• _Required work_: Nothing outside the range below should be printed. Output exactly the lines from the line with "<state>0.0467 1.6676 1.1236" to the line with "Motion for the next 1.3", both included.
────────────────────
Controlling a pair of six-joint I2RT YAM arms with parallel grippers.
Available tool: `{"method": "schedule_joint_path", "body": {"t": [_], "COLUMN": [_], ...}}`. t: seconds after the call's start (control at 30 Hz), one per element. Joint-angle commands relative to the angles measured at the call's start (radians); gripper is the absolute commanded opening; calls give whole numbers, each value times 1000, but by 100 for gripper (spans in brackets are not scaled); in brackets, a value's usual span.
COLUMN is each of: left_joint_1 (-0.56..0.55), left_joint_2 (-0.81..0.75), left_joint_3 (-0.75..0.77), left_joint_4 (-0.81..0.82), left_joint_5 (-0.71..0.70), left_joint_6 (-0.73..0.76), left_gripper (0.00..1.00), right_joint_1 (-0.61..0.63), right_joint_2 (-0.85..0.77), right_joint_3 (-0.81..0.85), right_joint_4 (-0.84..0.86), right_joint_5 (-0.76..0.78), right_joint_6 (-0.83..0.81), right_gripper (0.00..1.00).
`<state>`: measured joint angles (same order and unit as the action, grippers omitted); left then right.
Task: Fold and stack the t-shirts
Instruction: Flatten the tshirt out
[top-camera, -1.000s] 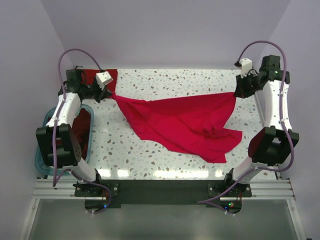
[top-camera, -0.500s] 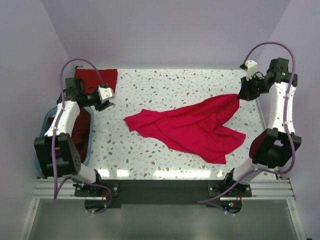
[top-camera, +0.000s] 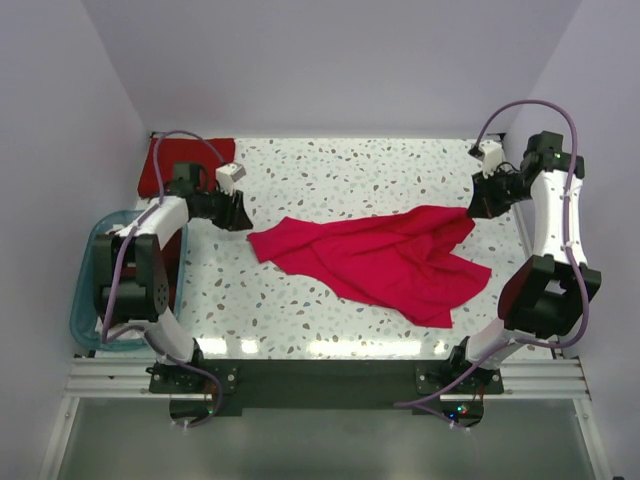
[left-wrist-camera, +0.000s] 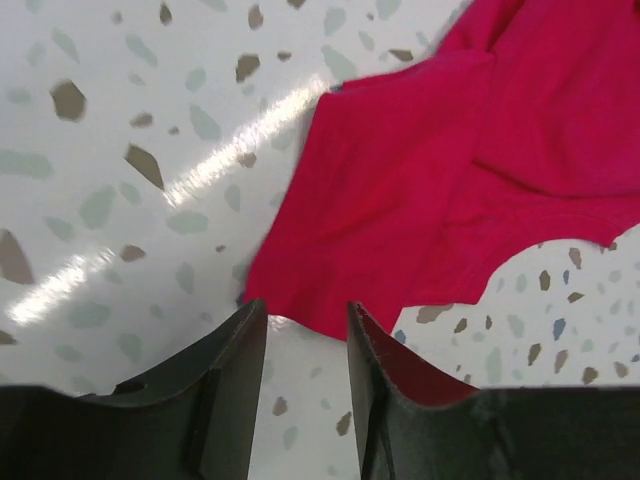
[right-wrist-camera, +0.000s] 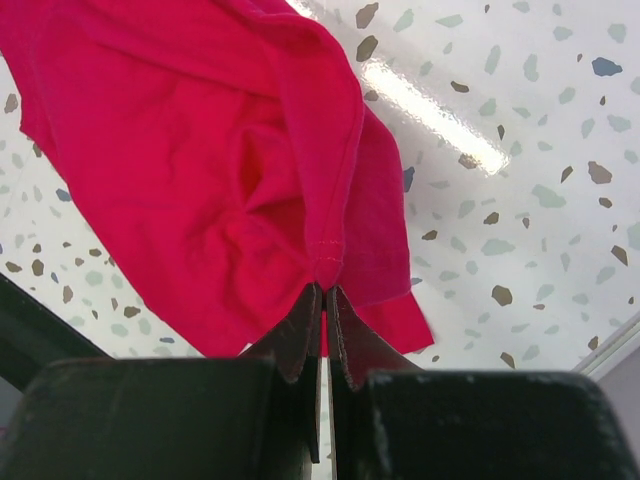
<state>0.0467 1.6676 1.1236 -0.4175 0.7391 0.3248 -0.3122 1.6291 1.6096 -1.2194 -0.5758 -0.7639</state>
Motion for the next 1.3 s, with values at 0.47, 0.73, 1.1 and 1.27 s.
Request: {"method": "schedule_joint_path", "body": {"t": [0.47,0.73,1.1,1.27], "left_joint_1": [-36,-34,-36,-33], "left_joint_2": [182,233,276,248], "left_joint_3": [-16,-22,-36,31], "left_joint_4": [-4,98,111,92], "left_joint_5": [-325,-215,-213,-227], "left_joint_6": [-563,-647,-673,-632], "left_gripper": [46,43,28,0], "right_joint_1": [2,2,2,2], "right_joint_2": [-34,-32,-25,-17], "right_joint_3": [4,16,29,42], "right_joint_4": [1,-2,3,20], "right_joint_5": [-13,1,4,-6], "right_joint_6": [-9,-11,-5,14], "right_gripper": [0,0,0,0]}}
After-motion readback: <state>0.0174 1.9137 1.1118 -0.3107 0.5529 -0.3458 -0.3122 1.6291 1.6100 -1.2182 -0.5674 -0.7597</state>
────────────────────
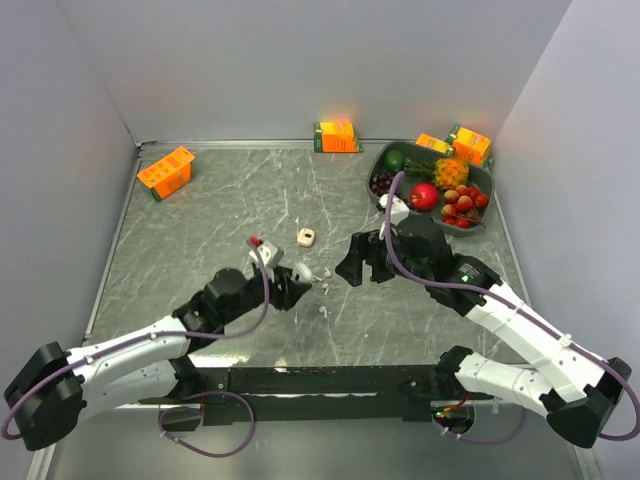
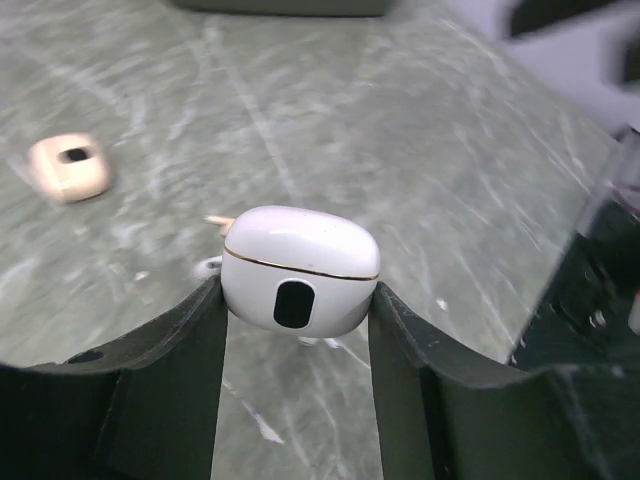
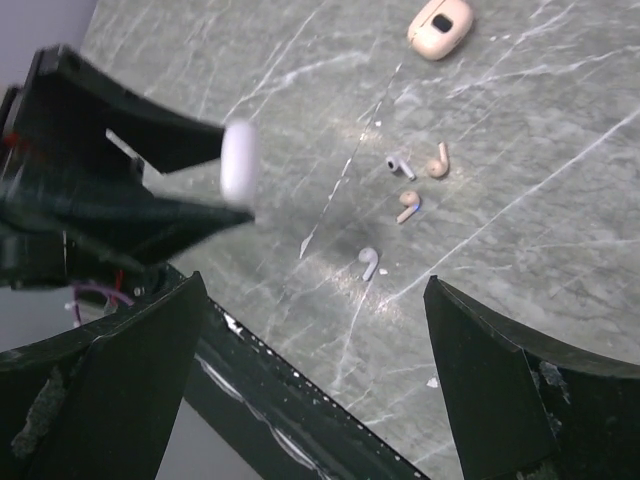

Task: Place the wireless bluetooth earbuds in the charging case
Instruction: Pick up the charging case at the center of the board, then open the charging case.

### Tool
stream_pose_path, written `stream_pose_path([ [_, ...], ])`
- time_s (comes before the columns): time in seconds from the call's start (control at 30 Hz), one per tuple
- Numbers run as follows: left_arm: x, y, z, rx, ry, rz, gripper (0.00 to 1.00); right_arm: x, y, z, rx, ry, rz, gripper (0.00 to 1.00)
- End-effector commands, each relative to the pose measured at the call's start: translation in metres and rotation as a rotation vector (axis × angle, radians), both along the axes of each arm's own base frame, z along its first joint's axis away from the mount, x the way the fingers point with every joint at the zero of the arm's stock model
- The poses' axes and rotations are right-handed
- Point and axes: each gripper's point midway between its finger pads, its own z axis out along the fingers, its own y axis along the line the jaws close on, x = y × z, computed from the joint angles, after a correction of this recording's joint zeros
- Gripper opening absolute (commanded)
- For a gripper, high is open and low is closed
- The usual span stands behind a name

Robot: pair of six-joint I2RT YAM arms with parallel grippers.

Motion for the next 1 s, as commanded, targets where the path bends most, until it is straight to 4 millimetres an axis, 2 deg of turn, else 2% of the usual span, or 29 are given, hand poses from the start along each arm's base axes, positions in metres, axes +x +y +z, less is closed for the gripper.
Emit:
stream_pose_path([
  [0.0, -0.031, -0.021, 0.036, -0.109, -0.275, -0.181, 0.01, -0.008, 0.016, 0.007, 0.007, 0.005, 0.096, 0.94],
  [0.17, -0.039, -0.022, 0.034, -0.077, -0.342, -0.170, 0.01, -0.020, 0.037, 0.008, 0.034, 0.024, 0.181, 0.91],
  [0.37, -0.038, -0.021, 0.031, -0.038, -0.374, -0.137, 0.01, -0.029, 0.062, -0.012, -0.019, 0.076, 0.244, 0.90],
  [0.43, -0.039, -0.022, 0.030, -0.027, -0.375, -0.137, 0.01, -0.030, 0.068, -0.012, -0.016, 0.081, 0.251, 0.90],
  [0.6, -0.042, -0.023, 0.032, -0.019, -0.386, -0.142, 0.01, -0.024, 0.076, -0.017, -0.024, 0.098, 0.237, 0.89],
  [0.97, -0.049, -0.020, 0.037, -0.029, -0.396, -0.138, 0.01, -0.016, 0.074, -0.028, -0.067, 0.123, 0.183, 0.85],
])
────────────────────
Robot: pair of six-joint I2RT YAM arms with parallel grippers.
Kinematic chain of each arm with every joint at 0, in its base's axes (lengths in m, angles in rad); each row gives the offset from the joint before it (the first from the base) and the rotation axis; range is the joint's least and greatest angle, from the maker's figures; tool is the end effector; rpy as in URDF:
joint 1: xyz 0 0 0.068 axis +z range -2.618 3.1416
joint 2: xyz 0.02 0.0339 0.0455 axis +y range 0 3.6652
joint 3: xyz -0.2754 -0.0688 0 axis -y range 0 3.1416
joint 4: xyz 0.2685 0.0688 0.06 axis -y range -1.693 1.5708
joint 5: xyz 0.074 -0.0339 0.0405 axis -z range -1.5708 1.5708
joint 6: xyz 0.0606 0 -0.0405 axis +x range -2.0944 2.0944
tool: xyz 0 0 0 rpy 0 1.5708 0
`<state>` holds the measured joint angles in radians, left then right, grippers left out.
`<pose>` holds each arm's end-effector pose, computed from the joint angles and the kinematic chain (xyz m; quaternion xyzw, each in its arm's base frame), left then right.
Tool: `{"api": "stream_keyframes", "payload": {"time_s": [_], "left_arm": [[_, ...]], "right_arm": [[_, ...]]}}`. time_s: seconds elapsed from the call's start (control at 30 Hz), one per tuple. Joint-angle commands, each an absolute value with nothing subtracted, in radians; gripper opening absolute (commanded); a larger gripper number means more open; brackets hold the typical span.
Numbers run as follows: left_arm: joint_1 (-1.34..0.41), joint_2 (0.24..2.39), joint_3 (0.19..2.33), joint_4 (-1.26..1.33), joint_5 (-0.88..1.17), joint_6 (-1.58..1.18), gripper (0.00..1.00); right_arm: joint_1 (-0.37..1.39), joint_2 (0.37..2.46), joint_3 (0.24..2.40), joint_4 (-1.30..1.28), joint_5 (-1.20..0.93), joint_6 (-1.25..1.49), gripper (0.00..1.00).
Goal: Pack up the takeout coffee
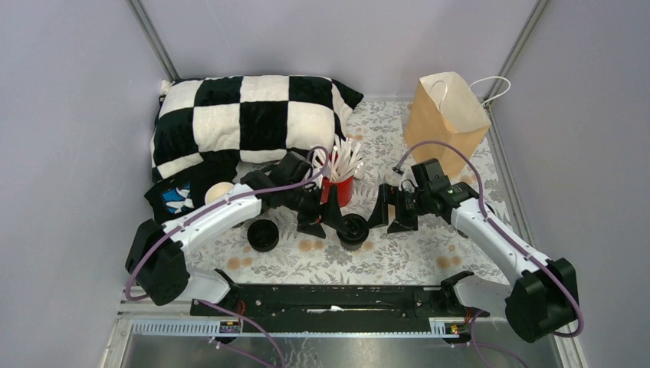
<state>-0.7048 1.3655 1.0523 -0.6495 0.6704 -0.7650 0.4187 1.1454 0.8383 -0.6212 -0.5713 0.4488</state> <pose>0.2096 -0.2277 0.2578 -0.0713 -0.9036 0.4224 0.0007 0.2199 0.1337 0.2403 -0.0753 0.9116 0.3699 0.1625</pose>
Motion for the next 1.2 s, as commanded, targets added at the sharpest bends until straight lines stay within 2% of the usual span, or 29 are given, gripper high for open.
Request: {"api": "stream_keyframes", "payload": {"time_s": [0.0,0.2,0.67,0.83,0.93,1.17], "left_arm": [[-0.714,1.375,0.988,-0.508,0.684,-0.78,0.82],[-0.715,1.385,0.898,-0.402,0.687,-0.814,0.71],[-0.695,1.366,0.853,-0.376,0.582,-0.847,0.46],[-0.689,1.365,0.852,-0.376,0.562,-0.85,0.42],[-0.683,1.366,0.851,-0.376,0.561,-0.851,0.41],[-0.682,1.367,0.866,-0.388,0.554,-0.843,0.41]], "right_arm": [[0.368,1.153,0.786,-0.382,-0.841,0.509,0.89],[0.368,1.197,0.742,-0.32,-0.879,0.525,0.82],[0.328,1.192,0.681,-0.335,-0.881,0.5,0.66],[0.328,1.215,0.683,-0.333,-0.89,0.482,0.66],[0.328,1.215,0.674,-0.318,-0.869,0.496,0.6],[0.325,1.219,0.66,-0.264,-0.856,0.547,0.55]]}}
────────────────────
• _Result_:
<state>0.0467 1.6676 1.1236 -0.4175 0.7391 0.3248 -0.3122 1.6291 1.6096 -1.2194 -0.5758 -0.7639</state>
Motion for the next 1.3 s, with values at 0.47, 0.73, 1.1 and 1.27 s.

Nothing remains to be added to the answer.